Finalmente l’Università di Perugia ha cambiato marcia, consolidare dati

“Un grande incremento di immatricolazioni, il maggiore degli ultimi anni, per l’Università degli Studi di Perugia. Un segno di fiducia che testimonia come l’Umbria abbia, negli anni, costruito un’università a misura di studente”. Così il capogruppo del Partito democratico, Tommaso Bori, commentando i dati relativi alle immatricolazioni dell’Università di Perugia.
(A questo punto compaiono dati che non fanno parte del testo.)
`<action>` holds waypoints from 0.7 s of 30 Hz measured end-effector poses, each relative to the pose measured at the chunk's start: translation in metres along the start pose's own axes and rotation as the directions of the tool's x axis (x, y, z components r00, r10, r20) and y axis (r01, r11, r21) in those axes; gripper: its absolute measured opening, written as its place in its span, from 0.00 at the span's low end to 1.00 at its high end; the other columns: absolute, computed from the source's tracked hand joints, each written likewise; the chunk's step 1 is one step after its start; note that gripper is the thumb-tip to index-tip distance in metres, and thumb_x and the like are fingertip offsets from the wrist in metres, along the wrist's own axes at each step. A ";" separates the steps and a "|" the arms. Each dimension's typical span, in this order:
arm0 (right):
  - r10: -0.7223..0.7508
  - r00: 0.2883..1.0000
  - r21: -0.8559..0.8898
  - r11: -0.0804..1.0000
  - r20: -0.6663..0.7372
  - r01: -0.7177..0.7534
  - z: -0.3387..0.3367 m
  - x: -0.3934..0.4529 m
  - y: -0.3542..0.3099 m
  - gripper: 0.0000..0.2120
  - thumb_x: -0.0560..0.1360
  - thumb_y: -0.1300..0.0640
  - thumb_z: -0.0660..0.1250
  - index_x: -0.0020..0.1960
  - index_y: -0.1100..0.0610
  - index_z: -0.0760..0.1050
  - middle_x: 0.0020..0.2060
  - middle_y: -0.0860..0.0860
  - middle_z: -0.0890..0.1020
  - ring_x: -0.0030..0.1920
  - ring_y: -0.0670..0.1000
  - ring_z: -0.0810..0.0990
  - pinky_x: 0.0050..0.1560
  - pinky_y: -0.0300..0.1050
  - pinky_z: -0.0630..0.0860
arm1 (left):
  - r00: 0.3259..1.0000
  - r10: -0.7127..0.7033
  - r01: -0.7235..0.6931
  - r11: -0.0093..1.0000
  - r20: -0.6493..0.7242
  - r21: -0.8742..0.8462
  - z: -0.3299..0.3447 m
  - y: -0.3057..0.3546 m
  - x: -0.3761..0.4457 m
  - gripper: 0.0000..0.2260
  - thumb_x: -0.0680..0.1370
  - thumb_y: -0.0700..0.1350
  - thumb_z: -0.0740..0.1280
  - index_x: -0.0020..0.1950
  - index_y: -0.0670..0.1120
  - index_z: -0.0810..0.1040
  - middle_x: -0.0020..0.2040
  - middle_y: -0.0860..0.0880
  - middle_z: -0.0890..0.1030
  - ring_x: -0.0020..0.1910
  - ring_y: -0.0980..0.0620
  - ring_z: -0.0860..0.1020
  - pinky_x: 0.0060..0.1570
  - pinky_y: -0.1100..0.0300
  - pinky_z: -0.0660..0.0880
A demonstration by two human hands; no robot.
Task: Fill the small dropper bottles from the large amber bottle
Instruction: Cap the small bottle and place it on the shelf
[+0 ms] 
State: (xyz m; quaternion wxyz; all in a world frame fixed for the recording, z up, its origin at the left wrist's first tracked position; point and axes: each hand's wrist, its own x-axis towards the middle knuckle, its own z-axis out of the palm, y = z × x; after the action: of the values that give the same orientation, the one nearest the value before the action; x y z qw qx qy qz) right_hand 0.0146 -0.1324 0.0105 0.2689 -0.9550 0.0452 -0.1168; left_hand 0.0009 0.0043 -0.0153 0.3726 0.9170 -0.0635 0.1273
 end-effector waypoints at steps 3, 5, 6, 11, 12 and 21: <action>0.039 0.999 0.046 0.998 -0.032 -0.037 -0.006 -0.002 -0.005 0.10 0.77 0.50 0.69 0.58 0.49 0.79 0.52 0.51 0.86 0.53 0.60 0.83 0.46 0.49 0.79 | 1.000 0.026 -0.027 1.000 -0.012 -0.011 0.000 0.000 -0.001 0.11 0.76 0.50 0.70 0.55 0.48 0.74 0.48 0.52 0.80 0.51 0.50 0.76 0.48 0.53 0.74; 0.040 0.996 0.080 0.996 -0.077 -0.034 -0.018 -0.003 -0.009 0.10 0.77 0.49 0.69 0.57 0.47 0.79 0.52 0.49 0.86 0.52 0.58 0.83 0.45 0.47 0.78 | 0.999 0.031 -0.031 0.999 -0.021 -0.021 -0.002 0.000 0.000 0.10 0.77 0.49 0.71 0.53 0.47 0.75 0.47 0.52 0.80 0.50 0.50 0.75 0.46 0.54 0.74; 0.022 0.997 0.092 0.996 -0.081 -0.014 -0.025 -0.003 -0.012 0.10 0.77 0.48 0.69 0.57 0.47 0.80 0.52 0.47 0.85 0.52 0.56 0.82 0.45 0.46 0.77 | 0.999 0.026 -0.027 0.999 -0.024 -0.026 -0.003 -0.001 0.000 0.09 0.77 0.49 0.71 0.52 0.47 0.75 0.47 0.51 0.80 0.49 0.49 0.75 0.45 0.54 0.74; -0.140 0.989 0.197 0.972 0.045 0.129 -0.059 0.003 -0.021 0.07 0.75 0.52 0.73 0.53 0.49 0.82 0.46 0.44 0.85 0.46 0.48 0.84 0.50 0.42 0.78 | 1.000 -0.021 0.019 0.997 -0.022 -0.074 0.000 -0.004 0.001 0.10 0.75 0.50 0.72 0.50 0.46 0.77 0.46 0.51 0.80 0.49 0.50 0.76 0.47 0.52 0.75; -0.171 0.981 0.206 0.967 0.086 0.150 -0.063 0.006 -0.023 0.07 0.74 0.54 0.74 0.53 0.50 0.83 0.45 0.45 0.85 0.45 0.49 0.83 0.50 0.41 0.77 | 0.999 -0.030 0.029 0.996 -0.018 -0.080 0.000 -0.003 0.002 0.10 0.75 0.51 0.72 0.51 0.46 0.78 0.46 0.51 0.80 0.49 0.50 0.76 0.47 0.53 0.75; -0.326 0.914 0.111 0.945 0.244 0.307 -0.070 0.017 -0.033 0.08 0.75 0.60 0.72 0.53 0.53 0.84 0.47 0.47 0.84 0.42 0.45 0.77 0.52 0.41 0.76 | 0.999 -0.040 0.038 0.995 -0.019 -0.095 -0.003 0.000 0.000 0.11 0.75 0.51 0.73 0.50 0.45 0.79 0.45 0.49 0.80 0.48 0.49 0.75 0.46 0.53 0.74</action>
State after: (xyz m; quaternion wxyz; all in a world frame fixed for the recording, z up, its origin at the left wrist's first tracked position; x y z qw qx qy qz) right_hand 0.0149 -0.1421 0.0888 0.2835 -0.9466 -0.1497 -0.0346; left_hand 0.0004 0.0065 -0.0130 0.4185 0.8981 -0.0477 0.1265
“Riscontrare – spiega Bori – una crescita di 9.236 immatricolazioni, a fronte di una media annuale di neanche 6mila, con un 45 per cento in più rispetto allo scorso anno e con il 47 per cento di studenti fuori sede testimonia come quello di Perugia sia un Ateneo che ha cambiato marcia. E che sta andando nella giusta direzione, cioè nel potenziamento del diritto allo studio, nell’apertura dei corsi a numero chiuso e nell’innalzamento della ‘No tax area’ fino a 30mila euro di Isee. L’impegno delle istituzioni, sia quelle dell’Ateneo, di quelle studentesche e di quelle politiche, deve essere ora il consolidamento di questi risultati per sancire l’accessibilità e la gratuità dell’Università attraverso investimenti strutturali che ne innalzino sempre di più il livello”.

IN SINTESI
Il consigliere regionale Tommaso Bori (Pd) commenta positivamente “il grande incremento di immatricolazioni, il maggiore degli ultimi anni, per l’Università degli Studi di Perugia”. Per Bori “finalmente l’Ateneo cambia marcia, ora serve consolidare i risultati”.